**What the task requires**
Pick out the lines in the listing below that contain the word "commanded" and copy them.

**Available data**
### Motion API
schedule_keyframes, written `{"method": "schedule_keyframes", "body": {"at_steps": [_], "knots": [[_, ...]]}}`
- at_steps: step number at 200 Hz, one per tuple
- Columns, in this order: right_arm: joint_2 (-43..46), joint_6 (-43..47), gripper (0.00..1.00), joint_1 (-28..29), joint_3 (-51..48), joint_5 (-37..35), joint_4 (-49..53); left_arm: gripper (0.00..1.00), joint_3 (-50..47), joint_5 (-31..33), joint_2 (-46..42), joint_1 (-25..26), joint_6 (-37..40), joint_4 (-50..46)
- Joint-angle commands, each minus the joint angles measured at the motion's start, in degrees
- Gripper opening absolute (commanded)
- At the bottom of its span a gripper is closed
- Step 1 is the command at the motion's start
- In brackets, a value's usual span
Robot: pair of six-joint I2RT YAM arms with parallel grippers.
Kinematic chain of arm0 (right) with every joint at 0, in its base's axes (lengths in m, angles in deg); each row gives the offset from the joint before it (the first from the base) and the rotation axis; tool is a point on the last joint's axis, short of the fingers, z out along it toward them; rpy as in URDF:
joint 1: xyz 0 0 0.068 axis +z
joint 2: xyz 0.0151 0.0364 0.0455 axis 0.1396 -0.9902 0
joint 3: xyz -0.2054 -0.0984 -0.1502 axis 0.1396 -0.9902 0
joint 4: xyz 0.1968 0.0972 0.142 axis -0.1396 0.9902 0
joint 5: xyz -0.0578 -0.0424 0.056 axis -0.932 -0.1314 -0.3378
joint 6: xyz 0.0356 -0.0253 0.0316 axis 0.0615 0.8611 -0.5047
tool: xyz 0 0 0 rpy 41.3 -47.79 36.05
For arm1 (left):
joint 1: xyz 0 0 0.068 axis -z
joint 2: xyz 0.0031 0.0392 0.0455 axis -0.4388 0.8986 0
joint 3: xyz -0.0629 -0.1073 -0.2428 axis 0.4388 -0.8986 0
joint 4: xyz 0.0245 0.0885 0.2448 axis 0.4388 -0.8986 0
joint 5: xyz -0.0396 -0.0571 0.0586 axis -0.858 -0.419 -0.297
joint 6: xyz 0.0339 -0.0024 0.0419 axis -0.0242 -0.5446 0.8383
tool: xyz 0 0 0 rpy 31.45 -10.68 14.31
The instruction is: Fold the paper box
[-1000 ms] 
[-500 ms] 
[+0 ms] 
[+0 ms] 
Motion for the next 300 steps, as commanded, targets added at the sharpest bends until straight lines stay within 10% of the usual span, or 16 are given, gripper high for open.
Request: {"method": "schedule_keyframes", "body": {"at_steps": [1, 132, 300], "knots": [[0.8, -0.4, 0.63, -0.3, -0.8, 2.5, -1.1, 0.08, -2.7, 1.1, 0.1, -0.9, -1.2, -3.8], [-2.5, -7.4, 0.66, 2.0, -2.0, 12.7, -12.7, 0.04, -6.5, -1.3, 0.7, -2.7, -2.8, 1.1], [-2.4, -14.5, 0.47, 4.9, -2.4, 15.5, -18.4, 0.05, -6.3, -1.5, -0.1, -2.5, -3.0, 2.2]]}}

**Output below**
- Gripper opening absolute (commanded)
Motion for the next 300 steps, as commanded, targets added at the sharpest bends until straight lines stay within 10% of the usual span, or 16 are given, gripper high for open.

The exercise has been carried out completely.